▸ **Work instructions**: Those lines of the material below that fall between its first line and the line with "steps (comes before", both included, are to be repeated exactly.

START Given data

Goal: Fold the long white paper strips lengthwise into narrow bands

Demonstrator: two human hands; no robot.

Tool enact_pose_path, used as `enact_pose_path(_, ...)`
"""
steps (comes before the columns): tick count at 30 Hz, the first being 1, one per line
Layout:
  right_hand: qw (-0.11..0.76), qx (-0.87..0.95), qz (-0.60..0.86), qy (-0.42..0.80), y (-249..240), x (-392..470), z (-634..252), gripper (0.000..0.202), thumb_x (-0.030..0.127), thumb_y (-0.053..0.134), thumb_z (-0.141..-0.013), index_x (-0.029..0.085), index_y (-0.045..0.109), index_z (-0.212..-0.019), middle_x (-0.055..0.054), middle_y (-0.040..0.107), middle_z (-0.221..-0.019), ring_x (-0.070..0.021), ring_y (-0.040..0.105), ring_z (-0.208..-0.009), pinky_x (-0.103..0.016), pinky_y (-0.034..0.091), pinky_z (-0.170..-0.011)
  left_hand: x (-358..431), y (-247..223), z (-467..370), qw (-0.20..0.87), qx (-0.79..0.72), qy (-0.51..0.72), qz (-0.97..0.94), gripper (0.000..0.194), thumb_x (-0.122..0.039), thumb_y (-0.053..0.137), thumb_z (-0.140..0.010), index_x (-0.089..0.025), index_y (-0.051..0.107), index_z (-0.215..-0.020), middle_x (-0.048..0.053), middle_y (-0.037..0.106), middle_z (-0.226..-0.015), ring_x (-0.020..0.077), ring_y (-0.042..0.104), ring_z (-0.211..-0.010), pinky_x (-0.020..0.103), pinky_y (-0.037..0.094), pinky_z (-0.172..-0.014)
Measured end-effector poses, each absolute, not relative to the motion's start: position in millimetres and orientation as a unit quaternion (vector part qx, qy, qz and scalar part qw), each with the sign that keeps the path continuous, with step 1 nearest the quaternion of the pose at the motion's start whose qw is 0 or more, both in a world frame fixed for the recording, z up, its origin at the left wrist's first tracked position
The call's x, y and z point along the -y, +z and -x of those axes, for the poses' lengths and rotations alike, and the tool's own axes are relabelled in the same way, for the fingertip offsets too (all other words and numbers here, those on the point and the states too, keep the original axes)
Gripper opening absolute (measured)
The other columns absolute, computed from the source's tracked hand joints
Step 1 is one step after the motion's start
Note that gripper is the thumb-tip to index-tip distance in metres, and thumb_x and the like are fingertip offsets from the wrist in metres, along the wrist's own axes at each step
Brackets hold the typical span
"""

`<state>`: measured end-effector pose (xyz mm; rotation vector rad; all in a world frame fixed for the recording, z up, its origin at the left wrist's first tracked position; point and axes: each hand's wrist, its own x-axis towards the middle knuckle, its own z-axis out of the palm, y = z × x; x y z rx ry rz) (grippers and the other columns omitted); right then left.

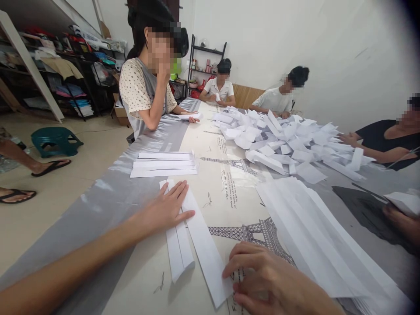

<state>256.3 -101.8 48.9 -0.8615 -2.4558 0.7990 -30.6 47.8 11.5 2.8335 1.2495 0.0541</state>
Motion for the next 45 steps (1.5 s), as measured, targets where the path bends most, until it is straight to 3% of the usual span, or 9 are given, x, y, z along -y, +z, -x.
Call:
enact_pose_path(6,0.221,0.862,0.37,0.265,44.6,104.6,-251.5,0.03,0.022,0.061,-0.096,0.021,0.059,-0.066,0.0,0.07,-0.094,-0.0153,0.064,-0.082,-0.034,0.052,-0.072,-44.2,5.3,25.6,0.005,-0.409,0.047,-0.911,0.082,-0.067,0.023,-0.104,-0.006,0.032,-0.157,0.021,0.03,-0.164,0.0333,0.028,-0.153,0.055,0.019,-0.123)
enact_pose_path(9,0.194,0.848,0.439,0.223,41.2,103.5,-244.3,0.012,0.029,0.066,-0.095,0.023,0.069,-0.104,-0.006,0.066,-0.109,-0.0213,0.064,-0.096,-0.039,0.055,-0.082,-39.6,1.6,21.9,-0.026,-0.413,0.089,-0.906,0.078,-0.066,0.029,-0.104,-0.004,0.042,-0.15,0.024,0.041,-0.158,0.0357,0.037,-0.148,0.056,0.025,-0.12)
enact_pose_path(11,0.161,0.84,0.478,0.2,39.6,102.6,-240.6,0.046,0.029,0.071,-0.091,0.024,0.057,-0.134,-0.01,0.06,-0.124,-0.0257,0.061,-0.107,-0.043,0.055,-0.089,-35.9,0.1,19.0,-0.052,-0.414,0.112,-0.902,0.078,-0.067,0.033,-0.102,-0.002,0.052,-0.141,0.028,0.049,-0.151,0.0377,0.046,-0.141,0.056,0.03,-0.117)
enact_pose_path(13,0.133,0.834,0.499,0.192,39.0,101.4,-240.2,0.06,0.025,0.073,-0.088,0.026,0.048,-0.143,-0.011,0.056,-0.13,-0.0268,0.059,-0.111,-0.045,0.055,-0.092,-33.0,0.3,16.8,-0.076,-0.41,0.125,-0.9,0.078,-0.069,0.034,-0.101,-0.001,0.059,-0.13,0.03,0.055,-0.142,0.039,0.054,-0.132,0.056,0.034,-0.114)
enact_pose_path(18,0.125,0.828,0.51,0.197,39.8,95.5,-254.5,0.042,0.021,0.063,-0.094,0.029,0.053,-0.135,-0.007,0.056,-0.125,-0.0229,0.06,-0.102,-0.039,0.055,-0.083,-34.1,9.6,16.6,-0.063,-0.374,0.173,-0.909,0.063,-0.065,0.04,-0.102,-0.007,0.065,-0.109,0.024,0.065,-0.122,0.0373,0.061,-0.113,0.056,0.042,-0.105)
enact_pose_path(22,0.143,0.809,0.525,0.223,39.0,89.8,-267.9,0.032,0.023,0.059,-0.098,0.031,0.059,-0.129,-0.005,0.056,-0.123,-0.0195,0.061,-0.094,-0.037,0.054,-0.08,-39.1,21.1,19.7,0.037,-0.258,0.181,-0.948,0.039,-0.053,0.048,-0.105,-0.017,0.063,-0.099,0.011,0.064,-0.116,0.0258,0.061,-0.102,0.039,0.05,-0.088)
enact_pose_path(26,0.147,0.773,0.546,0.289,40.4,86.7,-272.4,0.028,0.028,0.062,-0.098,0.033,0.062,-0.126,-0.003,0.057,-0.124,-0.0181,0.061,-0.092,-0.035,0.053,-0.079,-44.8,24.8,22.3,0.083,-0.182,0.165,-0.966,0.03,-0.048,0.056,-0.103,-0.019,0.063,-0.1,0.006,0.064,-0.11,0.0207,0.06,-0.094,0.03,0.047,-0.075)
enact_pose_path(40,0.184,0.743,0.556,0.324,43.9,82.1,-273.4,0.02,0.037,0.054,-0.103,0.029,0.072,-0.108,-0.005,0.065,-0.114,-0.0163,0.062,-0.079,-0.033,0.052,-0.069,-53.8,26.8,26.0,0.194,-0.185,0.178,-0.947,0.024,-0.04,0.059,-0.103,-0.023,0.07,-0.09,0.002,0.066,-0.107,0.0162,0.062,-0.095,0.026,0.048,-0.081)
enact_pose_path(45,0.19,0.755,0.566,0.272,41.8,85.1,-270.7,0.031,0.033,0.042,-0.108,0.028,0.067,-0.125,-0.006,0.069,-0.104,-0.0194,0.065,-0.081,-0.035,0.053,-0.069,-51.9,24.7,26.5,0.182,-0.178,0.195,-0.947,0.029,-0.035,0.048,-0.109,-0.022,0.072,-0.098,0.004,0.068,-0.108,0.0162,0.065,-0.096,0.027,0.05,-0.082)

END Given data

▸ **Answer area**:
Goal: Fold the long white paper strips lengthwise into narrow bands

Demonstrator: two human hands; no robot.

Tool enact_pose_path, used as `enact_pose_path(_, ...)`
"""
steps (comes before the columns): tick count at 30 Hz, the first being 1, one per line

What has been written here completes the answer.